Wohnungsbau – Auftragseingänge

Allenfalls bei den Wohnungspreisen und -mieten kann in einzelnen Ballungsgebieten eine Überhitzung festgestellt werden. Diese ist jedoch gerade das Ergebnis der zu geringen Bautätigkeit. Forderungen, die angeblich so heiß gelaufene Wirtschaft mit Zinserhöhungen und Ausgabensenkungen zu bremsen, würden hier geradezu kontraproduktiv wirken und die Knappheit am Wohnungsmarkt erhöhen.

Der wohl wichtigste Indikator, der eine gefährliche Überhitzung anzeigen könnte, ist die Reallohnentwicklung. Seit 2009 steigen die Reallöhne an und bei einem Wachstum von durchschnittlich 2,4% pro Jahr sieht der Anstieg im Diagramm dramatischer aus als sich die Zahlen tatsächlich darstellen. Zudem muss berücksichtigt werden, dass die Reallöhne über nahezu zwei Jahrzehnte praktisch gar nicht gestiegen sind.

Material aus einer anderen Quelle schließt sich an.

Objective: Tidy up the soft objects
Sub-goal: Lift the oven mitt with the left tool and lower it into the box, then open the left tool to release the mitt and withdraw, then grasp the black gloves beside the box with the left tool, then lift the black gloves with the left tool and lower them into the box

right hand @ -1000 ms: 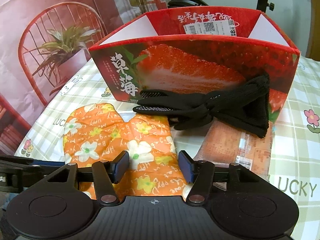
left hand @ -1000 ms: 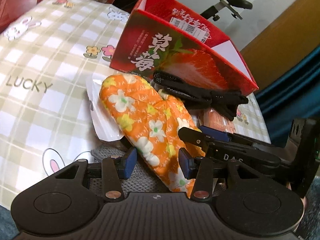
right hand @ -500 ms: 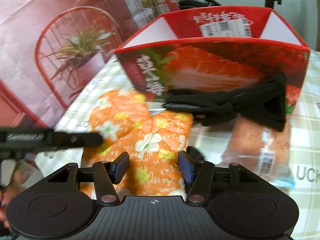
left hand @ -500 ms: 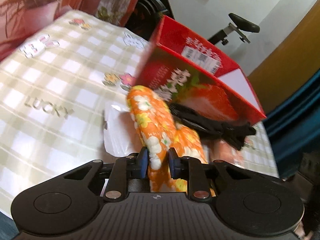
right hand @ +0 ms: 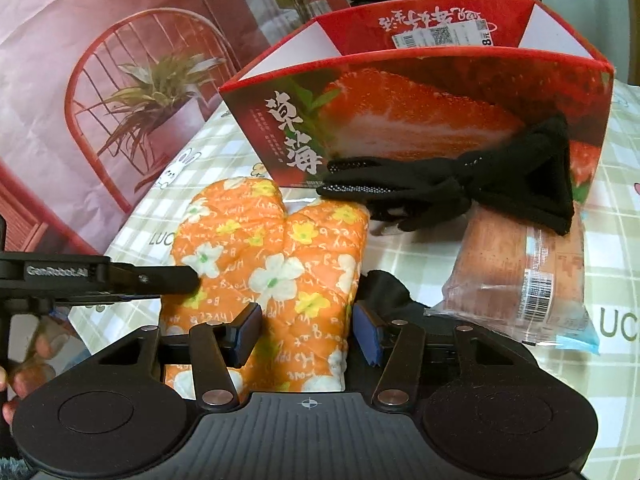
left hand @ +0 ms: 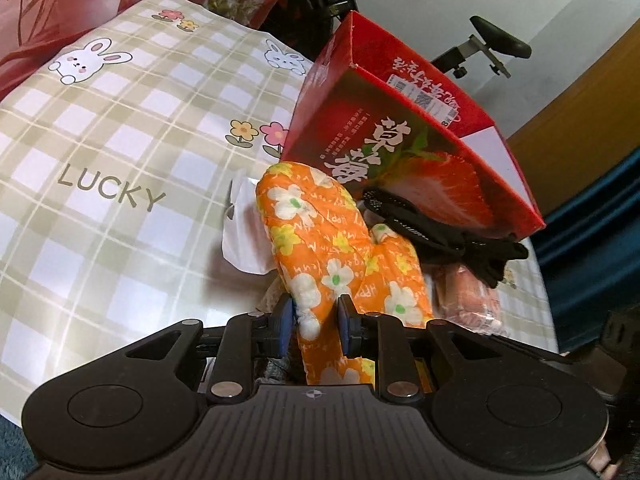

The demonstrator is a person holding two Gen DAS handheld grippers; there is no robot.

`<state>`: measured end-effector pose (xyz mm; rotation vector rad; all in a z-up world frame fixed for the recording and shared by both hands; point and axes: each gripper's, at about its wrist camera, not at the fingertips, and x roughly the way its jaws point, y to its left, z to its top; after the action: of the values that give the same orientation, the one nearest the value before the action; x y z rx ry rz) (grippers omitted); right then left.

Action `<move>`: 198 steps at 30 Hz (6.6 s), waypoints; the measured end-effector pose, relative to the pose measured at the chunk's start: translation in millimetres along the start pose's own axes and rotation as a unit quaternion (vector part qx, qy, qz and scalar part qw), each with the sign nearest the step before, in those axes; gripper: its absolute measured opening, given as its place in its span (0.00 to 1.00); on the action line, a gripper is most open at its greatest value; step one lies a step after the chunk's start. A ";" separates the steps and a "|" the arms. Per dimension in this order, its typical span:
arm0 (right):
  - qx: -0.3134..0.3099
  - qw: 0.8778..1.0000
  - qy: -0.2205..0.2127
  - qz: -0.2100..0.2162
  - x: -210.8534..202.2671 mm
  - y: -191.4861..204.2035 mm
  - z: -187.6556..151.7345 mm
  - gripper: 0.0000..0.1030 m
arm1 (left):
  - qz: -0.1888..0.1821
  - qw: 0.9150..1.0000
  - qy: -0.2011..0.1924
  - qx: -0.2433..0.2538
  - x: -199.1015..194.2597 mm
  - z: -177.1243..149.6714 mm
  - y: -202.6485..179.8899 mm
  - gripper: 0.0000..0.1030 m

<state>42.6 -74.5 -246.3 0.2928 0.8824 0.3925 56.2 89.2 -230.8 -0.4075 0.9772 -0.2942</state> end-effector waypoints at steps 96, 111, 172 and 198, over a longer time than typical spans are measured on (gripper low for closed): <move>-0.024 0.989 -0.070 -0.125 8.9 -26.0 162.1 0.32 | 0.051 0.972 -0.094 0.211 31.7 149.4 -102.0 0.39; -0.016 0.986 -0.102 -0.133 -52.0 -35.2 116.7 0.32 | 0.045 0.976 -0.071 0.203 17.5 101.2 -98.9 0.39; 0.003 0.987 -0.129 -0.094 -41.8 -74.1 35.7 0.07 | -0.089 0.988 -0.009 0.128 83.0 63.2 -98.4 0.11; -0.058 0.972 -0.219 -0.057 -105.2 -25.3 106.6 0.07 | -0.091 0.969 -0.139 0.181 -1.1 106.3 -133.6 0.12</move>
<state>72.3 -153.3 -119.9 0.2073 0.4372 0.2570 137.7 -7.4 -116.1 -0.1967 0.5941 -0.5570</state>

Reallohnindex (Q1 1992=100)

Kaum gibt es nun seit wenigen Jahren eine positive Tendenz, soll diese beendet werden? Natürlich liegt eine überhitzte Wirtschaft, was dann unweigerlich in eine Rezession führt, nicht im Interesse der Politik. Auf Basis der vorliegenden Daten ist es aber schwer, eine solche Überhitzung zu identifizieren. Vielmehr läuft die deutsche Wirtschaft nun endlich in einem absolut wünschenswerten Tempo, in einigen Bereichen wie etwa dem Wohnungsbau sogar noch zu schwach. Ziel der Politik sollte es daher auf keinen Fall sein, diesen Aufschwung zu bremsen, sondern das gegenwärtige Tempo möglichst lange zu erhalten.

Quelle Grafiken: Bloomberg

  1. Peter
    26. Juni 2017 um 11:05

    Wenn man die stark stimulierenden Faktoren der letzten Jahre, sehr niedriger Ölpreis, niedriger Außenwert des Euro und sehr expansive Geldpolitik, berücksichtigt, so überrascht mich eher, dass der Zuwachs der gesamtwirtschaftlichen Produktion so gering ist (nur einige zehntel %-Punkte über Potenzialwachstum).